Think about a medical analogy: expect a patient is suffering from fever, running a temperature of 103 degrees. One group of medical professionals suggests injecting the patient with substance M, in order to cure the fever … Certainly, picture if the doctors who believe that compound M is a helpful medicine wanted to specify the M treatment in terms of the fever. That is, if after they had actually injected the patient with unprecedented amounts of M, whether the fever had remained the very same or gone up, the medical professionals declared, “We just made the patient sicker with our shift to restrict the M treatment.” This would be Orwellian and undoubtedly would make it practically impossible to figure out whether more or less M was what the patient needed. (pp. 174– 75)
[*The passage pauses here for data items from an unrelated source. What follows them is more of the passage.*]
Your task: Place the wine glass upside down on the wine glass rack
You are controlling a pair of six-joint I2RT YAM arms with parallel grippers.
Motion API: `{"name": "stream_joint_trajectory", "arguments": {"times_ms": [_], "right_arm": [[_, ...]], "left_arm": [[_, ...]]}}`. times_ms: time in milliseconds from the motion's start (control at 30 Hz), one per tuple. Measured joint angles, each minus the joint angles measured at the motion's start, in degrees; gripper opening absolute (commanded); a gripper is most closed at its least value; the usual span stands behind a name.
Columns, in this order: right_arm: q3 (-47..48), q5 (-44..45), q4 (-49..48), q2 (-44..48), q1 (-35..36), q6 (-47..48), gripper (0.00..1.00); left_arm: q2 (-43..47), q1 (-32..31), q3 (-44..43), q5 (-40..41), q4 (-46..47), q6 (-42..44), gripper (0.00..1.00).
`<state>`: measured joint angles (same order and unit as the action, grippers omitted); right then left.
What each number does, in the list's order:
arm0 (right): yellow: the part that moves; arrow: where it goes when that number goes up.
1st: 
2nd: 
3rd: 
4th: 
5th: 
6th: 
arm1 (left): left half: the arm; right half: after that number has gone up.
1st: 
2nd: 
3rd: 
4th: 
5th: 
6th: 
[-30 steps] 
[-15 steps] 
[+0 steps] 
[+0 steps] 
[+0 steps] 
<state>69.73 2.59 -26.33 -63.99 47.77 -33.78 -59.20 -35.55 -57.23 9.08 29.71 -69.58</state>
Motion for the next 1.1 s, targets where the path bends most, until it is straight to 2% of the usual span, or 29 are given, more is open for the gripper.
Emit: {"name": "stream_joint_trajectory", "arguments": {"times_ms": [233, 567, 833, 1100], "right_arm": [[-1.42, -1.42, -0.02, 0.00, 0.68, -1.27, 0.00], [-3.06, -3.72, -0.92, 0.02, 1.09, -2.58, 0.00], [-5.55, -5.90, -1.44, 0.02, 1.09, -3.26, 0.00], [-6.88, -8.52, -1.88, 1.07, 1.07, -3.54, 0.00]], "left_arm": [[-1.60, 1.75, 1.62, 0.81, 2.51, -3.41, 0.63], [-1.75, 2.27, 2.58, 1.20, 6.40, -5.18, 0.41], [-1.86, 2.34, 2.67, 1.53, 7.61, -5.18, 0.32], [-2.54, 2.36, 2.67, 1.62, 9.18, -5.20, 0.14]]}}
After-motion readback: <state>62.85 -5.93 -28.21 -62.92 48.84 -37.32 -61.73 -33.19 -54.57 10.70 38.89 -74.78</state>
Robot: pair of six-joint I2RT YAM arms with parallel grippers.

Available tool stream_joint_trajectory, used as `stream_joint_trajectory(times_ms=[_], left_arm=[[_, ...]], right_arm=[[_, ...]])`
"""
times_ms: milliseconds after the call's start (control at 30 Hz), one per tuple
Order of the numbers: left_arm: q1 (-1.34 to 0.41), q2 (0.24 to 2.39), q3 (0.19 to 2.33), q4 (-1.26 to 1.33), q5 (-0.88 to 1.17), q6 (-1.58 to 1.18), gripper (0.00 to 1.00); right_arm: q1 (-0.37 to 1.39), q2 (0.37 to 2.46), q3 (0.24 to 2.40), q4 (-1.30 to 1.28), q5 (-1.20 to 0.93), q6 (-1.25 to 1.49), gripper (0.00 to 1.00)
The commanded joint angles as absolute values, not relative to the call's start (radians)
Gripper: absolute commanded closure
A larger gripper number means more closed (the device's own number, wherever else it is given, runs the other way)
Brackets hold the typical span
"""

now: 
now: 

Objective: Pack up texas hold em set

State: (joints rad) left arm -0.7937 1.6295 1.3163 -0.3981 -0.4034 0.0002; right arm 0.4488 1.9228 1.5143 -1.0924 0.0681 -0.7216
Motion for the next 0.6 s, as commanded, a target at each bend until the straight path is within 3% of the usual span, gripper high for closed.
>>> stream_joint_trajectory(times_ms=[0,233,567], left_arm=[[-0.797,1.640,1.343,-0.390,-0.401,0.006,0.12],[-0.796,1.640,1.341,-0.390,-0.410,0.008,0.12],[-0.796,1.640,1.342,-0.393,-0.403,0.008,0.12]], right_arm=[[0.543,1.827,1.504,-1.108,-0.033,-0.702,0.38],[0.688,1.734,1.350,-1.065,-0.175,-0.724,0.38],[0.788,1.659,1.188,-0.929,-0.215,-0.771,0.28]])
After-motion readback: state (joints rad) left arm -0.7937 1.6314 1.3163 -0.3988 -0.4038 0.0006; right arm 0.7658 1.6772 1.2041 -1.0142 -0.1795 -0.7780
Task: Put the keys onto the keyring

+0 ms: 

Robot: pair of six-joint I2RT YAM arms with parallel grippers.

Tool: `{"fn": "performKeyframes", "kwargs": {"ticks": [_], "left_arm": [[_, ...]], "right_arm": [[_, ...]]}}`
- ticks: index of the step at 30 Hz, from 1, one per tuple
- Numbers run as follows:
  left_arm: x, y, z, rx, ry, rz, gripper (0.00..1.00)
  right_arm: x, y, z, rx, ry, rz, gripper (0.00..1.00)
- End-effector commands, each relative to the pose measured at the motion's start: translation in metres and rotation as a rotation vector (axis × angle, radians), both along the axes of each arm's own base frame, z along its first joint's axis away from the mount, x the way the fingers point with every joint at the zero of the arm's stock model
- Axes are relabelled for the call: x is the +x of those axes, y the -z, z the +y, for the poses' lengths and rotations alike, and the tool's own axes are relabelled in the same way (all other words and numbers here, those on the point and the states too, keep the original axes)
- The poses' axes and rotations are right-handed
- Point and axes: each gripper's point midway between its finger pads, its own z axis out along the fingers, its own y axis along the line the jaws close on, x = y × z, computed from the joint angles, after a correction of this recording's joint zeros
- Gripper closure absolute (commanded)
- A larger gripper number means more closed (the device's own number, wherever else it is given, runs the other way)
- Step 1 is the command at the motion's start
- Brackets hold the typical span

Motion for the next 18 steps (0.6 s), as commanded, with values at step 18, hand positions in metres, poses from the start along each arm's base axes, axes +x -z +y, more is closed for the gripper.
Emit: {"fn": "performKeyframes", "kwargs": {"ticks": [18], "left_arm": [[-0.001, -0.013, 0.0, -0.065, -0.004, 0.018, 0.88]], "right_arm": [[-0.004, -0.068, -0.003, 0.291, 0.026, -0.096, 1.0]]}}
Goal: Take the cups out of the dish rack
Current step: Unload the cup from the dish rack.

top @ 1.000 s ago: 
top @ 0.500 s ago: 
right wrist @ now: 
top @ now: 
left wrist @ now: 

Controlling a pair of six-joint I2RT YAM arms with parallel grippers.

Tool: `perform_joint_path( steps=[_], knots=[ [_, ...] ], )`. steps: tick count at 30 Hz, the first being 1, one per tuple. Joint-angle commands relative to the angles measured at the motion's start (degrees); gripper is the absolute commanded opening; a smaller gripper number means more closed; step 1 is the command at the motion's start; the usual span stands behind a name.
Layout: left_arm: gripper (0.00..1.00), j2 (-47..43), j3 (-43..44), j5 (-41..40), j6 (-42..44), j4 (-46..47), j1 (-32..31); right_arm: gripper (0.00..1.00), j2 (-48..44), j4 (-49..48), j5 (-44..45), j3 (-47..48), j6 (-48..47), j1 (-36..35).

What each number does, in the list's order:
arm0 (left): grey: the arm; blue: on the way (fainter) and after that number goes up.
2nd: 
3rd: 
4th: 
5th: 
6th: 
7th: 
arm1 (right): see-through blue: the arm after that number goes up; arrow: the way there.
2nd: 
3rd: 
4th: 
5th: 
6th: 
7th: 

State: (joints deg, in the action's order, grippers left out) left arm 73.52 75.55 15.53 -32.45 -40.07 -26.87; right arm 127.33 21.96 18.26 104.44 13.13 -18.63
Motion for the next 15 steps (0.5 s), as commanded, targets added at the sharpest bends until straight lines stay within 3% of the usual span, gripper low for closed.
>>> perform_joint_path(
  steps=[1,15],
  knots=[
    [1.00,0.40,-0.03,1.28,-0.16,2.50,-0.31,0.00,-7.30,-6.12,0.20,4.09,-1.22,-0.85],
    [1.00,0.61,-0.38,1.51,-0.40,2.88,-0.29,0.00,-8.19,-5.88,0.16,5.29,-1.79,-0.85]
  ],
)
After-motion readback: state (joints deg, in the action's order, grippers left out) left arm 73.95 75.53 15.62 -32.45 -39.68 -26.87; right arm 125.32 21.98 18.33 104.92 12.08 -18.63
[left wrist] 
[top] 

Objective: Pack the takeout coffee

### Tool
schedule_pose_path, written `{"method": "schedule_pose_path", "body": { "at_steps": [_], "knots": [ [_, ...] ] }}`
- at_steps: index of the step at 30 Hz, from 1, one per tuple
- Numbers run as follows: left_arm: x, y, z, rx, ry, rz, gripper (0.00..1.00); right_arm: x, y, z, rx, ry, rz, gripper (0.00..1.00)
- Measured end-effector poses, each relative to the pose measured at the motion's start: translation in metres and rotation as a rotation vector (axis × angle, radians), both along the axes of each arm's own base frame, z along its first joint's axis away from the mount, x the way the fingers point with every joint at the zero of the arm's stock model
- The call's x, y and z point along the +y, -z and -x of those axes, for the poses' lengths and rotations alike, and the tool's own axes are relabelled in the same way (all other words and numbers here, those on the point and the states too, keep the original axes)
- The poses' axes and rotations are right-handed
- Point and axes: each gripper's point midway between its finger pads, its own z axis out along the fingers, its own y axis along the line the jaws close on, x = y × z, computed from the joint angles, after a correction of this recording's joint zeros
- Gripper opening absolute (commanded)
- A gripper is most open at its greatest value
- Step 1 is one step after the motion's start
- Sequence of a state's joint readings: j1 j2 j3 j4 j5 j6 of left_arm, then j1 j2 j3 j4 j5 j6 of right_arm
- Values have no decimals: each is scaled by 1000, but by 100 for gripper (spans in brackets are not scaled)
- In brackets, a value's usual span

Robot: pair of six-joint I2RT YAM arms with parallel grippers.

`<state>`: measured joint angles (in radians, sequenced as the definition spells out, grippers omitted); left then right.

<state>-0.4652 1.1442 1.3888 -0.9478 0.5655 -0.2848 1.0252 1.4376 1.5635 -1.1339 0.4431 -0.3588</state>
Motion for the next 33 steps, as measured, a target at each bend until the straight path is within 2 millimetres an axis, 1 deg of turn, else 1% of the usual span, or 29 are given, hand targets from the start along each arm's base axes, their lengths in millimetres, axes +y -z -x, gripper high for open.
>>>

Murphy has no usage for modern-day monetary theory (MMT) either, and I’ll conclude with his discuss the notion held by many members of the school that cash didn’t stem as a product but rather by the government’s statement that taxes needed to be paid in a new financial unit. “The only issue [with this theory] is that it’s demonstrably false … The MMT explanation of where cash comes from doesn’t apply to the dollar, the euro, the yen, the pound … Come to consider it, I do not think the MMT explanation uses even to a single currency provided by a financial sovereign” (p. 200).
Understanding Money Mechanics is an impressive book, and readers of it will gain much from the insights of its skilled and erudite author.